To that I say, don’t leave us married chicks out!
I would love to spend Christmas at home with my husband just hanging out with our friends. These are the people I see on a regular basis, talk to all the time, hang out with and generally feel closer to than a bunch of random cousins I’ve never met.
It’s not that I don’t like my family. I love my immediate family. My mom and sister live pretty far away, but we’re extremely close and my sister’s kids are my heart. (Yes, I consider my nieces and nephews to be my immediate family). It’s my extended family that I am not close to at all and therefore wouldn’t mind skipping their gatherings around the holidays.
I blame my dad for this. His parents passed away a while ago and he had never been close to most of his siblings nor their kids. He was so much younger than his thirteen siblings, that his three oldest sisters had children before he was even born. As a result of his deliberate distance, growing up, I didn’t really know my aunts, uncles and cousins. My dad didn’t make it a priority for me to get to know them, so I didn’t.
Oddly, ever since my dad died a few years ago, it seems that nearly every member of my extended family has tried to forge a relationship with me – even if only to be comfortable enough to ask for money or for me to drop everything when they’re in town for a visit. The problem is that these people are virtual strangers to me and they don’t seem to realize that.
My mom tried to defend her ex-husband’s family saying that maybe they wanted to be in my life before my dad passed but he wouldn’t let them. Considering I’ve had the same phone number for at least ten years, it seems extremely suspect for all of them to suddenly find my number and Facebook page now. What’s the point?
To be fair, my annoyance with them is more my fault than their fault though. I’m cool with some of my cousins because I actually like them, but I don’t feel some special connection to others just because we’re relatives. I’m just not a family-oriented person like most people are.

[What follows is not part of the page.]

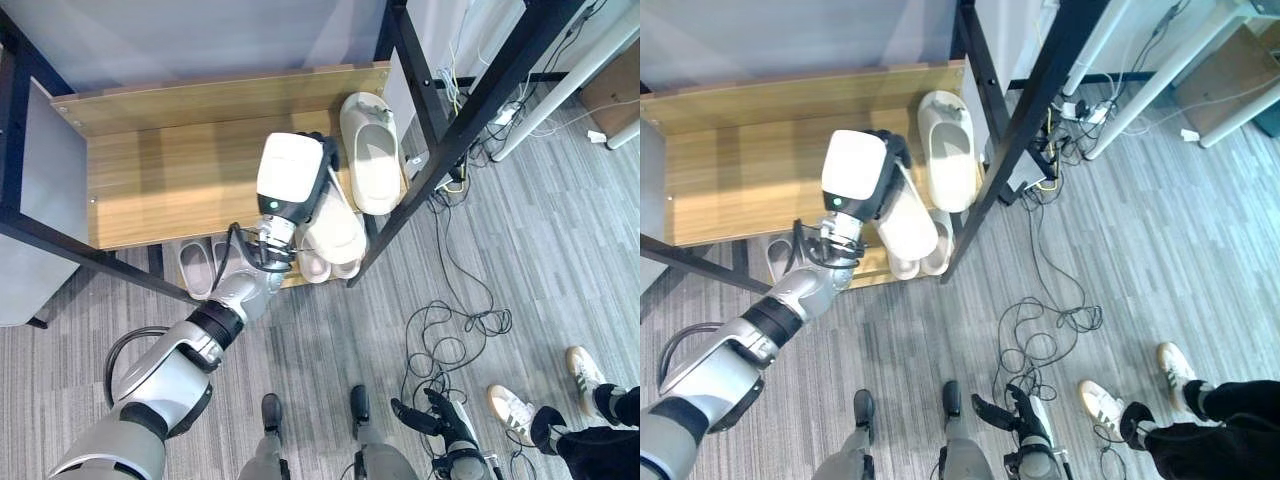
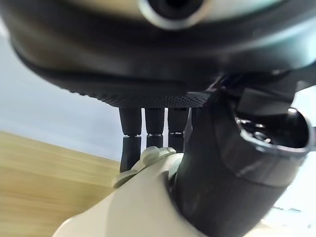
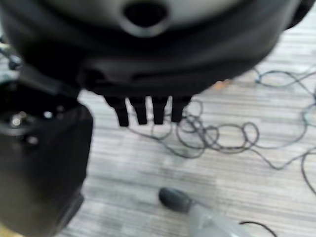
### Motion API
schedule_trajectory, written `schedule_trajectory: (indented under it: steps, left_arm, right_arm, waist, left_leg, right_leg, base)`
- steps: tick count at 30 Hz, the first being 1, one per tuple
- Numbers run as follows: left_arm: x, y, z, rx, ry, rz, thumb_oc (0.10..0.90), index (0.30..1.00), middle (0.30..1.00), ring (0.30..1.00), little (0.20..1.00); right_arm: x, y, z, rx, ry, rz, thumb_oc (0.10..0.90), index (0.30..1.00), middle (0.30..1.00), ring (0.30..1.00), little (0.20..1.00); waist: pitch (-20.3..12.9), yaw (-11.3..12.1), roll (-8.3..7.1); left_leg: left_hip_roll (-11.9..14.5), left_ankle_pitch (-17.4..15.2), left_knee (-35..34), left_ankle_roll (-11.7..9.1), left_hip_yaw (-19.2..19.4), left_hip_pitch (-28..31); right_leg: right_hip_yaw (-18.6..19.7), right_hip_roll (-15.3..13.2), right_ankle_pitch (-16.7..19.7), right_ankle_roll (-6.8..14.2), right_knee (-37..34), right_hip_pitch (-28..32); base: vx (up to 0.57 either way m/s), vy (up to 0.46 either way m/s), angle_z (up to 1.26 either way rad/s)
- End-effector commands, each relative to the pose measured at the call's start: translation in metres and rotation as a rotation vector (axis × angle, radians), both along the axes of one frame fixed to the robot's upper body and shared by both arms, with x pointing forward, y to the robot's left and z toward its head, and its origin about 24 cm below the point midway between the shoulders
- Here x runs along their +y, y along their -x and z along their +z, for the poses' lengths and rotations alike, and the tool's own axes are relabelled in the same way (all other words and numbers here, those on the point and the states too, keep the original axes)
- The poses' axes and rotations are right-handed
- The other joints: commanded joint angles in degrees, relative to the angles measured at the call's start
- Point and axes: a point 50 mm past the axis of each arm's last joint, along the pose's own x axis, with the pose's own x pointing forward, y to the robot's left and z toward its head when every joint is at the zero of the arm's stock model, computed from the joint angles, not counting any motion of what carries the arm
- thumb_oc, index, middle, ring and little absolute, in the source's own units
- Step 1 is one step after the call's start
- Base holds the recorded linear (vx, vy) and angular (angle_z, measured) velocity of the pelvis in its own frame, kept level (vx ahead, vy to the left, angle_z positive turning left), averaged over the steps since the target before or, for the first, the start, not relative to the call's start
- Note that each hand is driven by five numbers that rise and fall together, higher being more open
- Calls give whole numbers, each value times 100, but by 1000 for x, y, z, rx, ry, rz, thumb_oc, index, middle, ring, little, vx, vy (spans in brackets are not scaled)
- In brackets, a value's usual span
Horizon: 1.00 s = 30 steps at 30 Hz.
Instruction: Arrange the slippers neatly on the shoe rack.
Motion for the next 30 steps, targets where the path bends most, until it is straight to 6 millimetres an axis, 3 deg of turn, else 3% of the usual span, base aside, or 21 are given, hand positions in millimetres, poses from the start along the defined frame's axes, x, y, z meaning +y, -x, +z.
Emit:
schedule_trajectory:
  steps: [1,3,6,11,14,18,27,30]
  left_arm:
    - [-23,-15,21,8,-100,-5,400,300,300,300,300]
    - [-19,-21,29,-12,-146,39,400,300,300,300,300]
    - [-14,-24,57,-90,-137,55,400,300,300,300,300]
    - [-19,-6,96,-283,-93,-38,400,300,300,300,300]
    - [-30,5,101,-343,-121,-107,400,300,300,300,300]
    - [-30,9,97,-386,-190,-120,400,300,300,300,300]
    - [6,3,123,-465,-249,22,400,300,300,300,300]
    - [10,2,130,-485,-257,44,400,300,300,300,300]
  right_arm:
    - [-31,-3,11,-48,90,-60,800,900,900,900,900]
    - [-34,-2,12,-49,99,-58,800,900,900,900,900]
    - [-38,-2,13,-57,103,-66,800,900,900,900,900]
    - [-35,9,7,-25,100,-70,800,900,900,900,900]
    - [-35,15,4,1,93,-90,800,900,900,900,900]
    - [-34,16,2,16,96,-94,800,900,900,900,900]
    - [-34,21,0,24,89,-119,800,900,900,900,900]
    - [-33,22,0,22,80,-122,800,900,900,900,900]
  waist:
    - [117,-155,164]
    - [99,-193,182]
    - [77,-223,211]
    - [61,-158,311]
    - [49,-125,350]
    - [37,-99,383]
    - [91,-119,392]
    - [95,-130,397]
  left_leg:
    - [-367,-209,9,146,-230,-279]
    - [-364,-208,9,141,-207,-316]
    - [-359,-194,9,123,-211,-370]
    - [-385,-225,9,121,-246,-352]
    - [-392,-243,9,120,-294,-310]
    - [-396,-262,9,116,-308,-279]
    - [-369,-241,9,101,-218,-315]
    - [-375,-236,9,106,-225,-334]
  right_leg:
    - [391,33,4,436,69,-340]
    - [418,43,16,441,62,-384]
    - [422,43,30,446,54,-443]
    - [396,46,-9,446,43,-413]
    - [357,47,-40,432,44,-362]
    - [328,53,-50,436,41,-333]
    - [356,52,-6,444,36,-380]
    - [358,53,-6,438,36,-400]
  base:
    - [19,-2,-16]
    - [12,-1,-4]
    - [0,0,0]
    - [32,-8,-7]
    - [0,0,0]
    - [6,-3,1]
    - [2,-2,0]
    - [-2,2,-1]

My husband is the complete opposite. He comes from a very close-knit family and most of his immediate and extended family all live in one small town. When we spend Christmas in his hometown, it’s a huge all-family occasion whereas my idea of a great Christmas is taking a couples’ trip with just my husband. My mom and my stepdad take expensive just-the-two-of-them trips during Christmas all the time and that seems like so much fun! My mom doesn’t mind if we’re not at her house on the particular holiday – especially if we were going on a cruise or something instead, but I don’t know what would happen if I even suggested my husband and I skip Christmas Day with his family to go on a trip by ourselves. I’m sure his family would not go for that at all.
Honestly, it’s pretty cool how close his whole family is and maybe I will learn to be more family-oriented as time goes on. For now, I’m just bracing myself through the holidays and keeping my phone battery charged. Sure, I have to spend time with my family because that’s what holidays are for, but I will definitely be talking to my friends throughout because, to me, they’re family too.
What do you think? Would you (or have you) spent the holidays with friends instead of family? Are you family-oriented or “friends-oriented”?